Gradually, however, the United States began to distance itself from the repressive Trujillo regime. Military assistance was cut off in 1960, and in 1961, Trujillo was assassinated. And following the re-emergence of two of Trujillo’s brothers in the Dominican Republic, the USN put on a show of force to demonstrate US disapproval.

LBJ Invaded the Dominican Republic

A few years later, we sent in the troops again. After another civil war broke out, LBJ intervened in the Dominican Republic in 1965. The US Marines and two brigades of the 82nd Airborne were deployed alongside the forces of other OAS nations. At least nine US soldiers were killed, mainly by snipers in Santo Domingo."  (Source: www.americainvades.com)

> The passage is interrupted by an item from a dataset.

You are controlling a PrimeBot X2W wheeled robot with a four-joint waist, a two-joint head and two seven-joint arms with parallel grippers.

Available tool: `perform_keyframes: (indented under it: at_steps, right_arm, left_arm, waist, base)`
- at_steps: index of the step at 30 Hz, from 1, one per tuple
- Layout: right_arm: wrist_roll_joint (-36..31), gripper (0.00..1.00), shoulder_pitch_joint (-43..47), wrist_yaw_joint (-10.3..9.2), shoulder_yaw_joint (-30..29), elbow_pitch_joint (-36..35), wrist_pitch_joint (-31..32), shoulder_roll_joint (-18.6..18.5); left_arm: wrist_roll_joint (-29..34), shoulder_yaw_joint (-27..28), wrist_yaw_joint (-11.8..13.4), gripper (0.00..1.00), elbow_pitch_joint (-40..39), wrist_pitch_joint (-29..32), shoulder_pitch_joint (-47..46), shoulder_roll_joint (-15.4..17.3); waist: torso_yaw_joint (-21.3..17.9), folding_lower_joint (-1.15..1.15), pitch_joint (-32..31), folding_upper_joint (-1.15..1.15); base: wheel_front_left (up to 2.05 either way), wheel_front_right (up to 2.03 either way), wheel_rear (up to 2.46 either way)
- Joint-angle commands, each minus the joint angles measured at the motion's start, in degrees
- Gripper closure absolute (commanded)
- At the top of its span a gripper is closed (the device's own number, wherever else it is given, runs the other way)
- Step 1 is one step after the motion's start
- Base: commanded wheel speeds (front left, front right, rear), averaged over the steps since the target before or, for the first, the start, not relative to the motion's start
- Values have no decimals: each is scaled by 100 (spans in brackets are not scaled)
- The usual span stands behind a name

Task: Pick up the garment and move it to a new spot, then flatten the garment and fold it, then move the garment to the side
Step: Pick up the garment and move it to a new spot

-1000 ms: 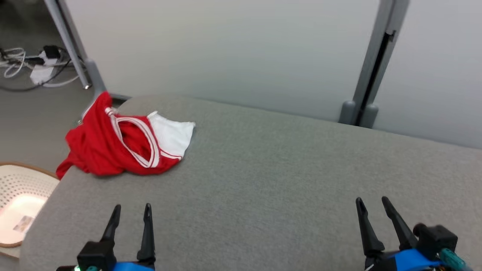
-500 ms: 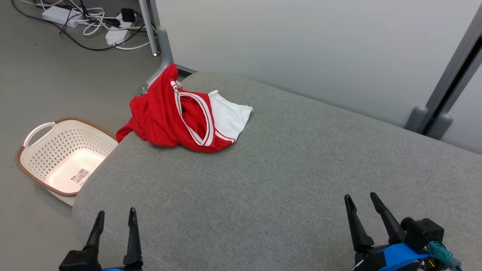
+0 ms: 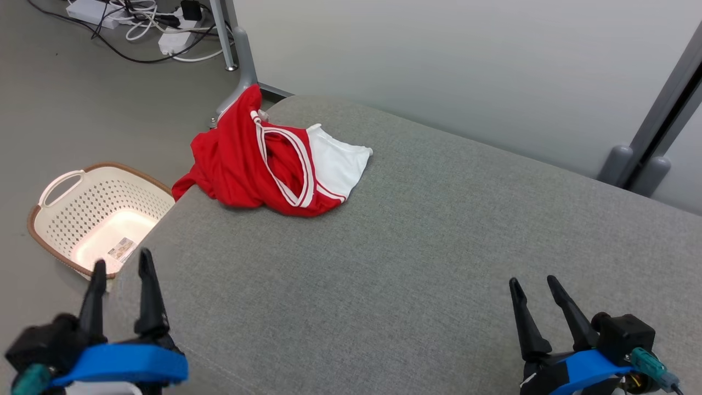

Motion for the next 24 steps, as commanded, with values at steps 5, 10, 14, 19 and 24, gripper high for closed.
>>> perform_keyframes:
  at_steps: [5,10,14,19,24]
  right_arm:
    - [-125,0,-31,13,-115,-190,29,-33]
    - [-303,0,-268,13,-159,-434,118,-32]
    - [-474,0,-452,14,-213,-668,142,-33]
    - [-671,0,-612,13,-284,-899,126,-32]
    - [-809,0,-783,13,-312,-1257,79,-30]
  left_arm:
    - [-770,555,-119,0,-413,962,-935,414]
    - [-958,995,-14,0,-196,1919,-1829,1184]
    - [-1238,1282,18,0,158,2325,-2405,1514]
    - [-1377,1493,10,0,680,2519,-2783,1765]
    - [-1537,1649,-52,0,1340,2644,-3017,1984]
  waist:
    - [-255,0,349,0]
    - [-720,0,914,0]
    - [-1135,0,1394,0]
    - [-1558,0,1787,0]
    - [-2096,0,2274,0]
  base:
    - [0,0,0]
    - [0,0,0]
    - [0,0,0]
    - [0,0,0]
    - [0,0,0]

But what about Kim Novak?  What is her connection to the Dominican Republic?  In Hitchcock's 1958 Vertigo her cool blonde beauty reduced Jimmy Stewart to a Pygmalion puddle of nerves.  In 2016 Sight & Sound named Vertigo the greatest motion picture of all time.

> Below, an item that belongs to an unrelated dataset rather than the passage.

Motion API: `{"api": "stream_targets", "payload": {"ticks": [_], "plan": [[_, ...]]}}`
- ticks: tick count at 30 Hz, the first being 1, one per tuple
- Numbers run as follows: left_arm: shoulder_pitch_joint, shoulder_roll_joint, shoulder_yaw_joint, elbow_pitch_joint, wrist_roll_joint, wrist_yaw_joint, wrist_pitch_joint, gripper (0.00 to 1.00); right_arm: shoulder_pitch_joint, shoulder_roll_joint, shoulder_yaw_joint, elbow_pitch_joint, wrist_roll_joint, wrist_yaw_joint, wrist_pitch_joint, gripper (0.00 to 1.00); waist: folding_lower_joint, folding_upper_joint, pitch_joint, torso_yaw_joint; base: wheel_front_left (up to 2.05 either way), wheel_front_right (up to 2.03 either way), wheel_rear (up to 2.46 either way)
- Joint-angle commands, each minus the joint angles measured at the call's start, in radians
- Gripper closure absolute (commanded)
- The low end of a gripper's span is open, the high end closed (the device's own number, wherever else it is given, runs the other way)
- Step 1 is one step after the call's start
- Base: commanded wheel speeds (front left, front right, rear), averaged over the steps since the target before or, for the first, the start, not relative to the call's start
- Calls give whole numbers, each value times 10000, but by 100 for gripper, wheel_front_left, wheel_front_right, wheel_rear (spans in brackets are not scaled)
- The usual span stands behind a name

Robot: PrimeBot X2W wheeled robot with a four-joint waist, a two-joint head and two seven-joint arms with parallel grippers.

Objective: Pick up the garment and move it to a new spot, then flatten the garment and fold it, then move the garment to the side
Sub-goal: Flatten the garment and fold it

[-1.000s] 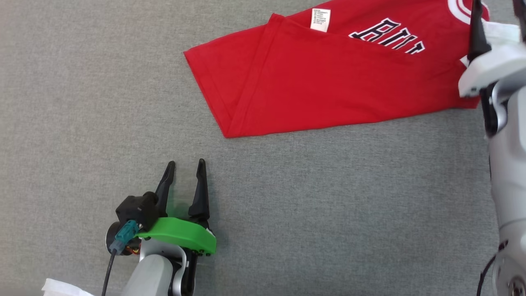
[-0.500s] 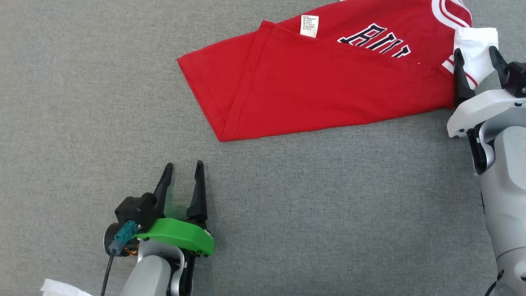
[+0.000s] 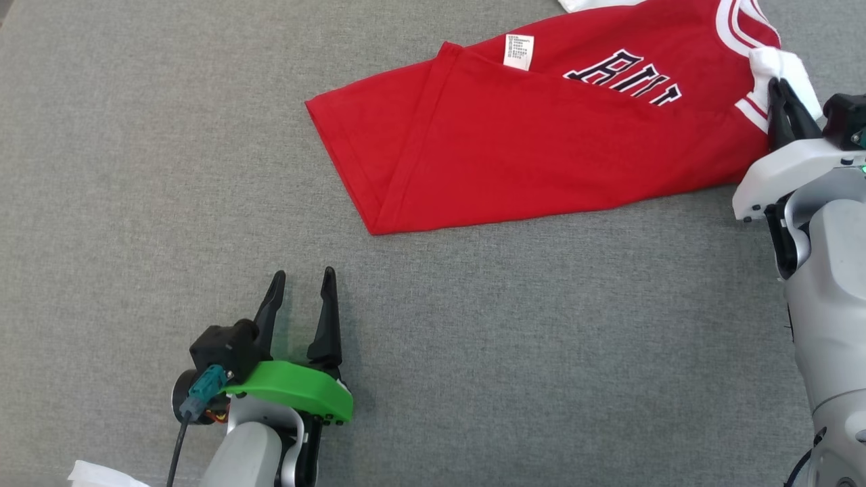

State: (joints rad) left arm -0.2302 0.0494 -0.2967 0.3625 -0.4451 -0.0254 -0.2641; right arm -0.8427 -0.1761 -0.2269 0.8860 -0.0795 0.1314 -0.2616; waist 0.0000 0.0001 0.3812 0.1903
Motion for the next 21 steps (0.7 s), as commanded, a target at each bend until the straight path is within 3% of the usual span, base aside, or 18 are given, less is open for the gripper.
{"api": "stream_targets", "payload": {"ticks": [1, 9, 16, 21], "plan": [[129, 30, 38, 10, -15, -20, 1, 0, 125, 26, -37, -247, 93, -16, -45, 100, 0, -1, -111, -72, 0, 0, 0], [260, 30, 2, 12, 172, -143, 1, 0, 1290, 521, 384, -3277, 1110, -18, -43, 100, 0, -1, -732, -461, 0, 0, 0], [576, 31, 129, 107, 245, -137, 1, 0, 3823, 966, 775, -5994, 1855, -16, -45, 100, 0, -1, -1439, -1056, 0, 0, 0], [840, 34, 259, 157, 345, -157, 0, 0, 5668, 1179, 448, -6456, 2128, -18, -45, 99, 0, -1, -1787, -1517, 0, 0, 0]]}}
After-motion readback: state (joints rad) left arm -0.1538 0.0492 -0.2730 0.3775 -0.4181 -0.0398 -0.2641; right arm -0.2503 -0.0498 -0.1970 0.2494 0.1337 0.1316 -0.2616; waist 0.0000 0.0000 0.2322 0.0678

Kim Novak: Could have "Invaded" the DR?!


Kim Novak briefly dated Ramfis Trujillo, the son of the Dominican dictator.  Ramfis Trujillo (1929 - 1969) was a playboy who later died in a high speed accident while driving a sports car in Spain.  He led a flamboyant life and also seems to have personally executed some of his father's assassins.  But Novak could, theoretically, have become the first lady of the Dominican Republic...!  Kim Novak is now 88 years old and lives quietly in California.

Santo Domingo


Travel Notes: Even during the Global COVID-19 Pandemic the Dominican Republic has remained open to tourists from the USA and many other countries.  Many go to Punta Cana on the eastern coast of the DR for sun and sand.

La Aurora Cigar Factory
Santiago De Los Caballeros

The DR has been an agricultural nation for many years growing sugar, fruit and, of course, tobacco.  Rum is the national spirit and the mojitos are delicious!  There are many cigar factories on the island.  I recently had the opportunity to visit the Aurora Cigar Factory in Santiago De Los Caballeros.  Here is their website...https://www.laaurora.com.do/?lang=en.

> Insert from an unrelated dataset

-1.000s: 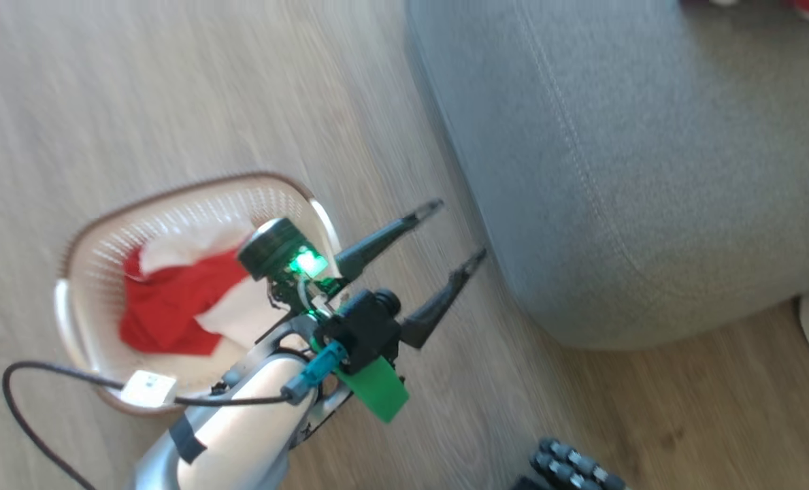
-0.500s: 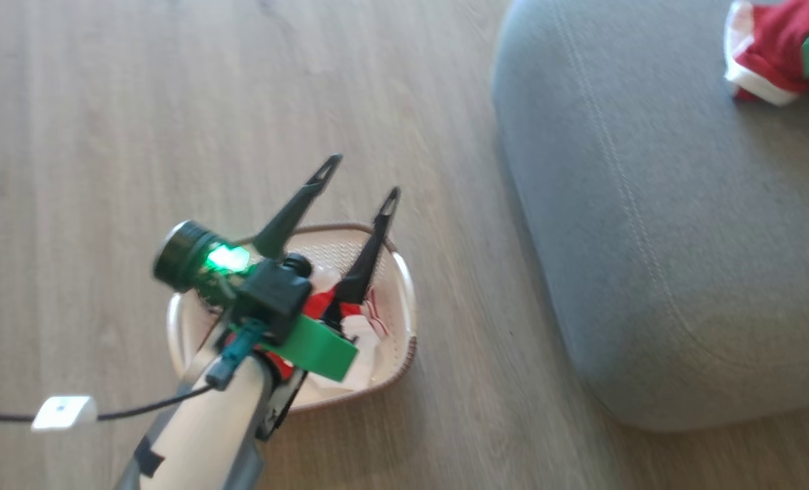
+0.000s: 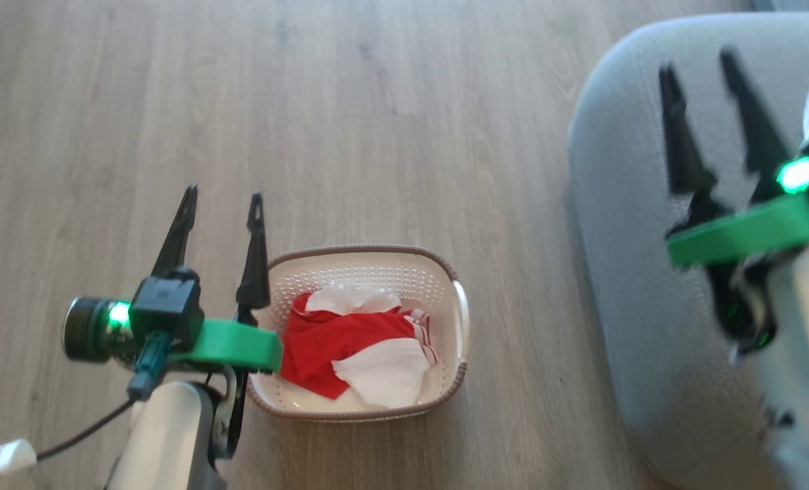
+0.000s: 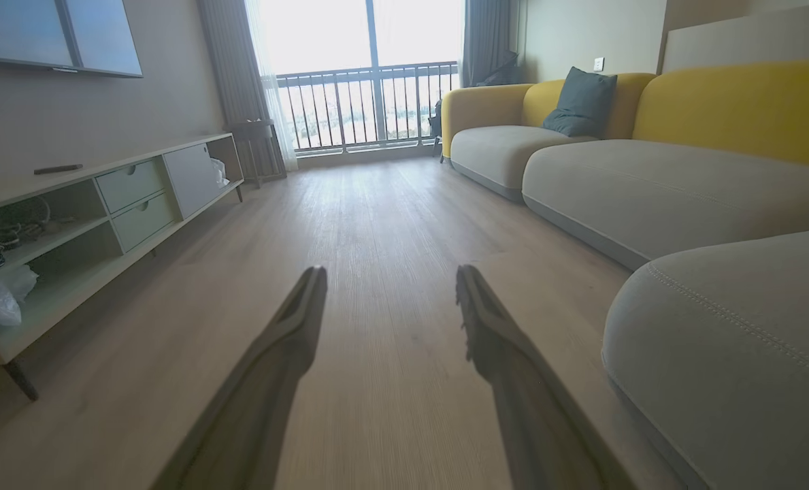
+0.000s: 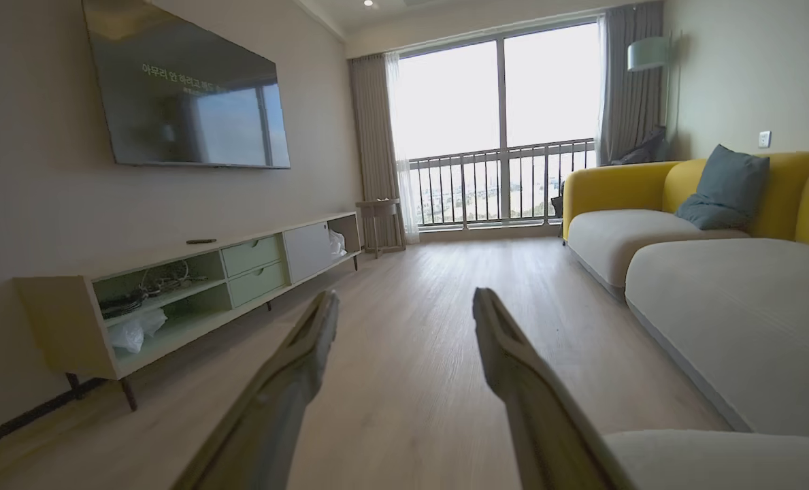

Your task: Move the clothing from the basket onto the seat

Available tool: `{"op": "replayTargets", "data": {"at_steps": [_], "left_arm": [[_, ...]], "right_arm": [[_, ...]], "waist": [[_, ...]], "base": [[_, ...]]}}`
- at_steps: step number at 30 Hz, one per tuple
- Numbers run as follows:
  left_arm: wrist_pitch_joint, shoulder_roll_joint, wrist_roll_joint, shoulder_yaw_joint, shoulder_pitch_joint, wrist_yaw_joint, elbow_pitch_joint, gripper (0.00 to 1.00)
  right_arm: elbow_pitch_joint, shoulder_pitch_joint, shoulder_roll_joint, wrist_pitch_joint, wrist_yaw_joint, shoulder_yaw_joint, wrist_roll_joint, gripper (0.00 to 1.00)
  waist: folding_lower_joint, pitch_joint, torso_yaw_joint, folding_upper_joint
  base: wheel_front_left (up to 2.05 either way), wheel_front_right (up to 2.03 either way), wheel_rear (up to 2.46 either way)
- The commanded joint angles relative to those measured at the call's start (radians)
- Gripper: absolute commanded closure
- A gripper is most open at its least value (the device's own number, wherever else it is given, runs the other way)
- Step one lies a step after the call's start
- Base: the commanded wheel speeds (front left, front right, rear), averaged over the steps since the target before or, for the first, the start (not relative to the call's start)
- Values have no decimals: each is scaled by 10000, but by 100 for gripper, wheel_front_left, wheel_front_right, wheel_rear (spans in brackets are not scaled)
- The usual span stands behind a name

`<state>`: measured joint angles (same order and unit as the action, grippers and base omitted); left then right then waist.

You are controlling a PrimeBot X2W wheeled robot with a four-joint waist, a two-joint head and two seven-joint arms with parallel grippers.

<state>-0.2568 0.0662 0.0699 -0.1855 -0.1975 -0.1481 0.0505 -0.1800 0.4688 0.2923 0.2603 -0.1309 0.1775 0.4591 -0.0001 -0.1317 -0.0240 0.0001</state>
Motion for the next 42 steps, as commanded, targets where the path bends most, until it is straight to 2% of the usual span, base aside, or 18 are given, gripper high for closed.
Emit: {"op": "replayTargets", "data": {"at_steps": [1, 6, 16, 22, 42], "left_arm": [[-49, -4, -71, 475, -110, -122, -253, 0], [-49, -101, -42, 686, 311, -342, 125, 0], [-49, -156, 287, 681, 789, -428, 825, 0], [-49, -158, 323, 500, 757, -473, 966, 0], [-49, -160, 367, 314, 615, -417, 989, 0]], "right_arm": [[325, -251, -163, 14, 2, 13, 233, 0], [109, -1430, -688, 14, 2, 30, 433, 0], [-490, -2660, -1554, 14, 2, 88, 137, 0], [-465, -2728, -1684, 14, 2, 6, -281, 0], [-400, -2671, -1757, 15, 2, -89, -369, 0]], "waist": [[1, 140, 202, -1], [1, 260, 415, -1], [1, 240, 473, -1], [1, 105, 438, -1], [1, -35, 549, -1]], "base": [[0, 0, 0], [0, 0, 0], [0, 0, 0], [0, 0, 0], [0, 0, 0]]}}
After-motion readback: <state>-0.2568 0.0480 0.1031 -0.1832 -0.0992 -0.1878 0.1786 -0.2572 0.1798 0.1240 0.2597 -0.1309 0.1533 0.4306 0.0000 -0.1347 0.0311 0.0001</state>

Check this out for information on the Factory Tour at La Aurora...https://www.tripadvisor.com/Attraction_Review-g635962-d4102284-Reviews-La_Aurora_Cigar_Factory-Santiago_de_los_Caballeros_Santiago_Province_Dominican_Re.html.

A fine hotel from which to explore the fascinating ancient historical section of Santo Domingo is Casas Del XVI...https://www.casasdelxvi.net.


Commander Kelly says, "Visit the Dominican Republic, watch Vertigo and drink a mojito!"